▶ [TASK TO COMPLETE]
Copy out each line in the listing below where the word "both" appears.

▶ [AVAILABLE DATA]

┌────────

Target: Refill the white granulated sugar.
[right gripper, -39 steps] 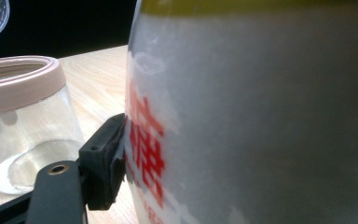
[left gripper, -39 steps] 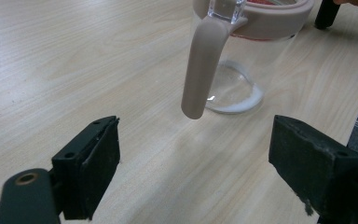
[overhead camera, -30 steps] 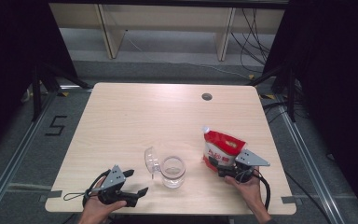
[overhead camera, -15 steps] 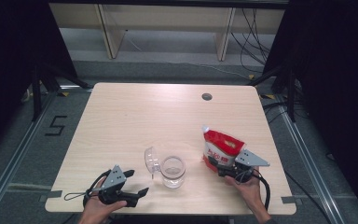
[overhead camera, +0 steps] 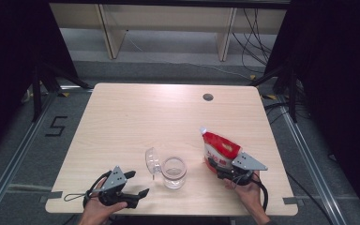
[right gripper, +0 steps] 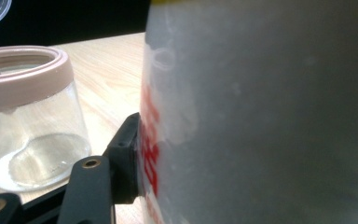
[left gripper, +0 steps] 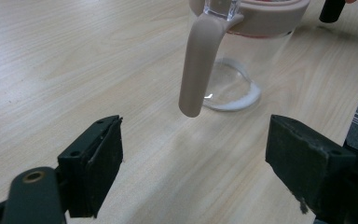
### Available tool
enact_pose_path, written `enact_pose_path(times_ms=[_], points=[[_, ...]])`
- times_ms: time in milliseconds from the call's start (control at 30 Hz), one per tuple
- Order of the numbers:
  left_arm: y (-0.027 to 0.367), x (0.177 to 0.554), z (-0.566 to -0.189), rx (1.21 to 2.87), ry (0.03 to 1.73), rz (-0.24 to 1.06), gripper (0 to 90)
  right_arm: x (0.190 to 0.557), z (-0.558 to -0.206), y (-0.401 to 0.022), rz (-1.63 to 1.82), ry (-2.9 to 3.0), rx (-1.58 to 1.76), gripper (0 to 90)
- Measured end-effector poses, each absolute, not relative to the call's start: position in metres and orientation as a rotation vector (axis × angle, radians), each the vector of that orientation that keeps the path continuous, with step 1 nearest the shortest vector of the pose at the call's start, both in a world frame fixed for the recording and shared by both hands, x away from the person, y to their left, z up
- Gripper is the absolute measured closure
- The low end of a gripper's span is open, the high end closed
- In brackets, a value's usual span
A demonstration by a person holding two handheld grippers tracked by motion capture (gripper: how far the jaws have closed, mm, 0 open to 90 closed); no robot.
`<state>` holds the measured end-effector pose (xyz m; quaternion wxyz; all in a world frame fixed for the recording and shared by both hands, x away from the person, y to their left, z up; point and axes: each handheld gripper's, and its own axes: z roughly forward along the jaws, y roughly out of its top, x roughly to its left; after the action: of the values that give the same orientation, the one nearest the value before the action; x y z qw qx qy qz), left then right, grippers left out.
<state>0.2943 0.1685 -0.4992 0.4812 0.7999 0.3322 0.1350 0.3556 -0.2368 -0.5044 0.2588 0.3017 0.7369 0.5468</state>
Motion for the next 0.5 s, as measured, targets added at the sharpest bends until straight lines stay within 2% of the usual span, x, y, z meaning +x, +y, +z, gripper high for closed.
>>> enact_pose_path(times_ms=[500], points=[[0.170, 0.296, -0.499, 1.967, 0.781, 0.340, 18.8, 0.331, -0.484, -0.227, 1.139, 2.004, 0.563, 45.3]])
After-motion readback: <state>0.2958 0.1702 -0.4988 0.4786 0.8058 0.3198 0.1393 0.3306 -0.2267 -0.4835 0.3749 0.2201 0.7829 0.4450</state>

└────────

▶ [RESPONSE AREA]
- Measured end-effector poses, each absolute, not relative to the call's start: position in metres and orientation as a rotation vector (axis × angle, radians), each the vector of that orientation that keeps the path continuous, with step 1 nearest the shortest vector of the pose at the call's start, both in a world frame fixed for the recording and shared by both hands, x away from the person, y to their left, z up
`<state>` holds the measured end-effector pose (xyz m; quaternion wxyz; all in a world frame fixed for the recording and shared by both hands, x away from the person, y to their left, z up; point and axes: each handheld gripper's, and its own axes: z roughly forward along the jaws, y roughly out of its top, x roughly to its left; after the action: of the values that give the same orientation, the one nearest the value before the action; x y z qw qx qy qz), left then right, grippers left out.

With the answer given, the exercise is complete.